> **What you are asked to do**
Every line of the records that holds the word "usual" should be copied out.

> **Data records**
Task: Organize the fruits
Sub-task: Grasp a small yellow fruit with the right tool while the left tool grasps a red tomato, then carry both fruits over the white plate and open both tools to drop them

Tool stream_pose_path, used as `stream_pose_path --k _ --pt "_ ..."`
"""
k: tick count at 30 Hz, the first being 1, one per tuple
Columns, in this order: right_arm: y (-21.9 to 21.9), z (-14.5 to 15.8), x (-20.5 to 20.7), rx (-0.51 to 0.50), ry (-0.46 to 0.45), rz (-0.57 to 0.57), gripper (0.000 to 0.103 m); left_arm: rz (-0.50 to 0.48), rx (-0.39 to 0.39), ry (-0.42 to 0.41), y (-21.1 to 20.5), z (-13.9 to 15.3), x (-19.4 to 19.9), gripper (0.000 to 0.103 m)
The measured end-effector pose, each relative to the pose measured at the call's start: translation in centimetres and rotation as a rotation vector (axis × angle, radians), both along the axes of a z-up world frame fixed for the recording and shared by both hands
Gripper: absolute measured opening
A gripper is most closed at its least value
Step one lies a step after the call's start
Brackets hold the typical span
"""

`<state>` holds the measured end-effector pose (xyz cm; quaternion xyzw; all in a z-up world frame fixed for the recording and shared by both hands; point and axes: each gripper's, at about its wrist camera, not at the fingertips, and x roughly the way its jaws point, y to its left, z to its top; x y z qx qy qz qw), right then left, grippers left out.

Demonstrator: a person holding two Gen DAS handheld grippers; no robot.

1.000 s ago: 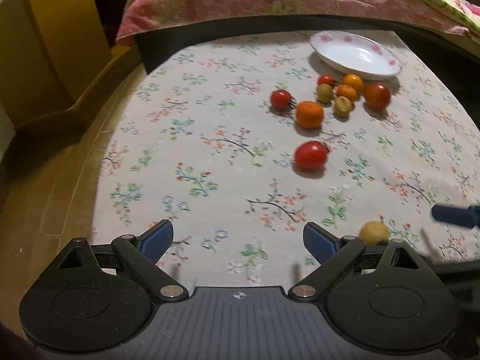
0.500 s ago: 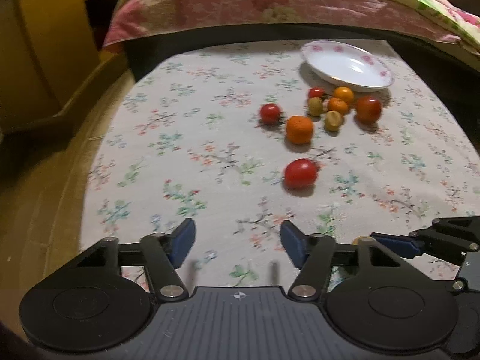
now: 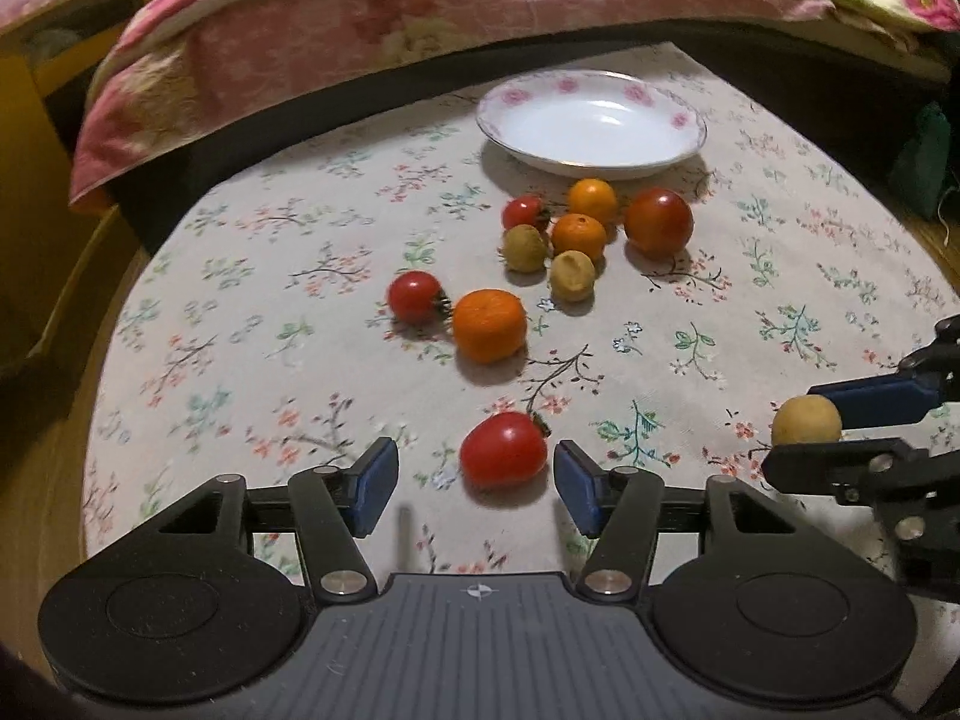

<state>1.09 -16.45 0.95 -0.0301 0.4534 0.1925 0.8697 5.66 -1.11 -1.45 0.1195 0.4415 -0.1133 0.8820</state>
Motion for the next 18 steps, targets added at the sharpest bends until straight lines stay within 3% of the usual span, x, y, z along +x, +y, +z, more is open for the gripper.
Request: stream_pose_path --k 4,5,8,13,18 --pt "-0.6 -0.4 0.7 0.045 0.026 -0.017 0.023 -0.024 0.019 0.029 -0.8 -1.0 0.9 0.060" --pt "-0.8 -0.4 0.8 0.051 0.027 -0.021 0.023 -0.029 0.014 0.043 -0.8 -1.1 1.0 0.052" --pt "-1.3 -0.6 0.8 0.056 0.028 -0.034 0.023 -0.022 -0.014 0.069 -0.6 -1.2 1.2 0.043" --pt "-2.1 -0.5 0.6 0.049 0.022 -0.073 0.023 0.001 -0.043 0.081 -0.7 -0.9 1.4 0.042" --pt "-2.8 0.9 0.9 0.038 -0.010 -0.119 0.023 -0.022 -0.088 0.033 -1.0 1.2 1.1 0.042"
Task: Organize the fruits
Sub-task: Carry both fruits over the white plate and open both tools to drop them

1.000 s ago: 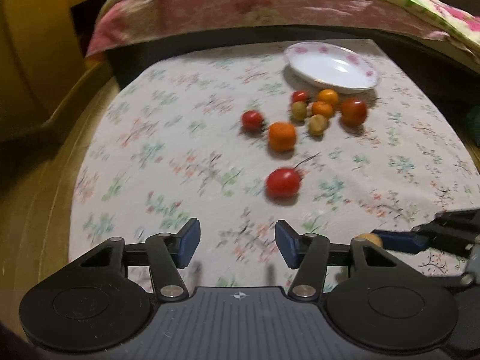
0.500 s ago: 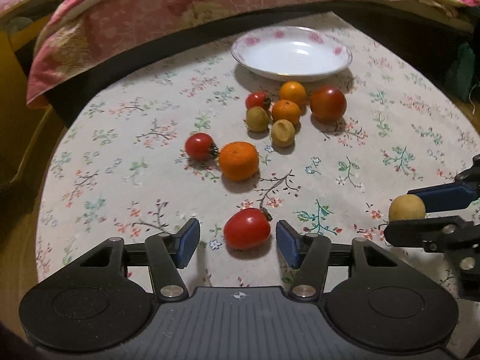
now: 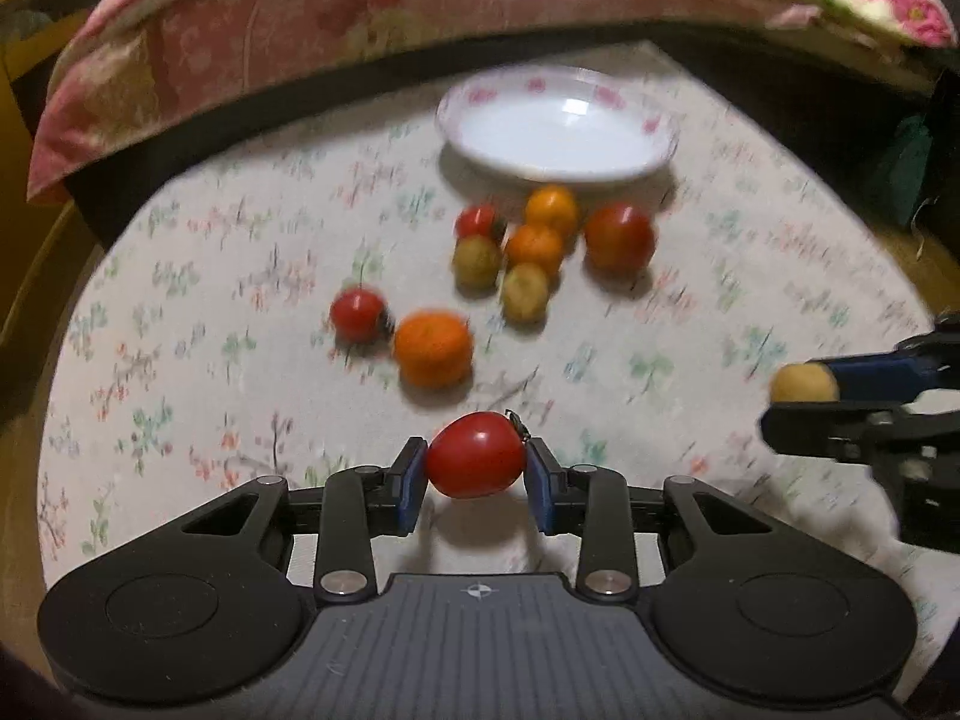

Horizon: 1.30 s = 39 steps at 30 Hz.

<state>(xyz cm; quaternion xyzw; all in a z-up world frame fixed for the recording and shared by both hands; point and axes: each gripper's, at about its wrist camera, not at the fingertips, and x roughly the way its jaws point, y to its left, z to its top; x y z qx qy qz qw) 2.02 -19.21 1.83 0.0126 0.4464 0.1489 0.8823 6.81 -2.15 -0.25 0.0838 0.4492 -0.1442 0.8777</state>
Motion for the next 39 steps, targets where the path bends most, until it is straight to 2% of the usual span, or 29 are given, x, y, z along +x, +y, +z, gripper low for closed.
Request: stream_pose_path --k 3,6,12,16,22,25,29,39 --pt "-0.4 1.2 1.5 0.017 0.006 -0.027 0.024 -0.007 -0.056 -0.025 -0.3 1.6 1.0 0.042" --pt "-0.6 1.9 3.9 -0.004 -0.041 -0.037 0.024 -0.008 -0.075 -0.048 -1.1 2.6 3.1 0.042" --pt "-2.2 2.1 9.7 0.014 -0.068 -0.088 0.024 -0.009 -0.123 -0.072 -3.1 3.5 8.5 0.042" --pt "-3.1 1.8 13.5 0.023 -0.074 -0.108 0.024 -0.013 -0.116 -0.079 -4.5 3.1 11.4 0.042" --pt "-4.0 -0.3 17.8 0.014 -0.058 -0.119 0.024 -0.013 -0.094 -0.048 -5.4 1.1 15.1 0.042" --pt "-4.4 -1.1 18.9 0.011 -0.053 -0.113 0.024 -0.016 -0.094 -0.035 -5.6 0.4 16.1 0.043" --pt "-4.7 -1.8 19.6 0.018 -0.033 -0.111 0.024 -0.020 -0.075 -0.058 -5.9 0.3 16.4 0.042" --pt "-4.8 -1.3 19.5 0.030 -0.064 -0.120 0.027 -0.010 -0.068 -0.071 -5.8 1.1 16.4 0.046"
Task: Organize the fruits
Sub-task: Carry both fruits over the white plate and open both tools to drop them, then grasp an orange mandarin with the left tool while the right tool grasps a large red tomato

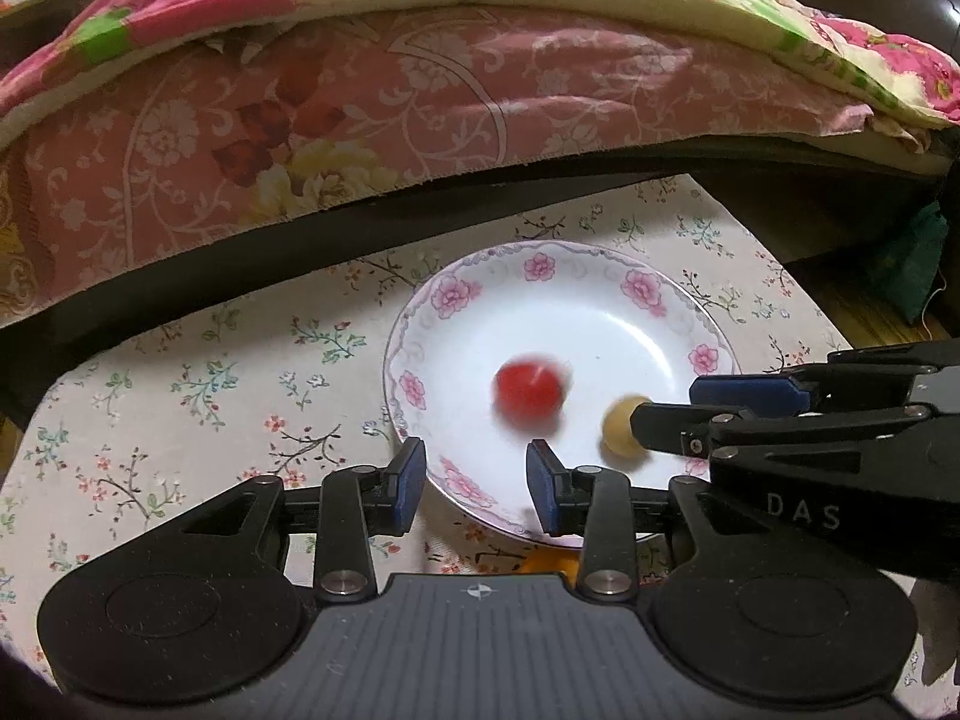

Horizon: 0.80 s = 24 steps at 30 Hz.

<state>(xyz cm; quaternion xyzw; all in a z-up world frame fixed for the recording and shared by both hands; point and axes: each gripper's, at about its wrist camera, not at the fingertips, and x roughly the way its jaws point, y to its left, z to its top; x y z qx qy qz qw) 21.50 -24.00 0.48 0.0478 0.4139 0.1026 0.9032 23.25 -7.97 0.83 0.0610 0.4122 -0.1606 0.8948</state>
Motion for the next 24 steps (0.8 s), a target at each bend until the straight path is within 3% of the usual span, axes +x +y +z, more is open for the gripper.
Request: stream_pose_path --k 14,24 --pt "0.4 3.2 -3.1 0.005 -0.056 -0.004 0.027 0.013 -0.030 -0.038 3.1 3.8 -4.6 0.052" --pt "2.1 3.1 -8.0 0.015 0.017 0.008 0.033 0.012 -0.043 0.040 6.2 3.0 -9.2 0.054"
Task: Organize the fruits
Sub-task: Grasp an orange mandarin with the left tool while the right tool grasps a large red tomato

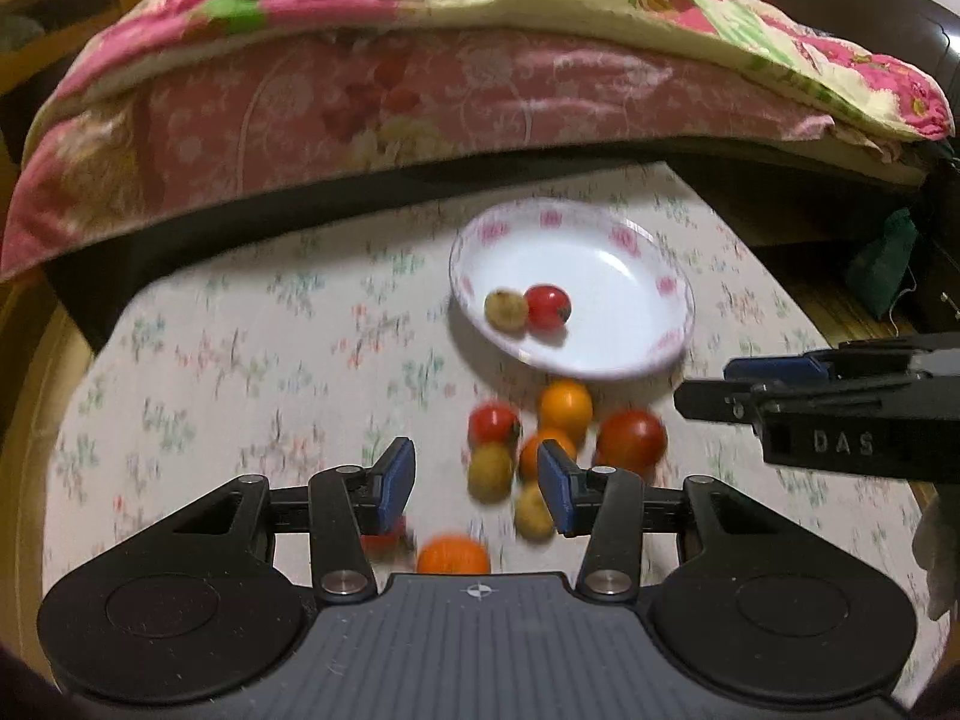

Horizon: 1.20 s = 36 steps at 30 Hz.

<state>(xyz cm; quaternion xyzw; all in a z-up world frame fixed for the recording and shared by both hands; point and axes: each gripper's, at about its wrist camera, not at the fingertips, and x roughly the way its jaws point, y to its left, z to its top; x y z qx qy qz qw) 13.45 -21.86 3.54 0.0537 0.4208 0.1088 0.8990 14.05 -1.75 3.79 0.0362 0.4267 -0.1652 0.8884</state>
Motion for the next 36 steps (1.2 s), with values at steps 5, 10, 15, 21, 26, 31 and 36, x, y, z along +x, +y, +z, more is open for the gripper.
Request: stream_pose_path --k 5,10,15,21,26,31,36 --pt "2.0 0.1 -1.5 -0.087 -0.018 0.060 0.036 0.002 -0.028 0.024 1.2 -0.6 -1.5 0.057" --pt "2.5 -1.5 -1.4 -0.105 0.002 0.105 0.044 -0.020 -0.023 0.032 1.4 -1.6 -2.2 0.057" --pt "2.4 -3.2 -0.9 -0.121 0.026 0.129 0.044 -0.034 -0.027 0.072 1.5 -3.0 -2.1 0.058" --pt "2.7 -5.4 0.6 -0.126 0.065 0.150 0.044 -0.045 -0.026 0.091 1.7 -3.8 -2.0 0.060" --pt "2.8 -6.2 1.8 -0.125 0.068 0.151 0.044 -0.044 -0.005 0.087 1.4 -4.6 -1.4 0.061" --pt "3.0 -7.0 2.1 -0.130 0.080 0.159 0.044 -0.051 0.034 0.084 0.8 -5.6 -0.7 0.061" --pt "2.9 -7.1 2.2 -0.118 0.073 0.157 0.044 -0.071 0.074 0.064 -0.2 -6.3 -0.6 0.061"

> **Output**
Motion for the next 18 steps, targets added at the sharpest bends until straight lines stay within 3% of the usual span, x, y, z along +x, +y, +z, more is open for the gripper.
Motion for the next 39 steps, targets where the path bends most, until it is straight to 2% of the usual span, or 29 are given, x, y, z along +x, +y, +z, gripper low for closed.
Motion for the next 24 steps (0.8 s), a target at each bend until the straight path is within 3% of the usual span, axes +x +y +z, more is open for the gripper.

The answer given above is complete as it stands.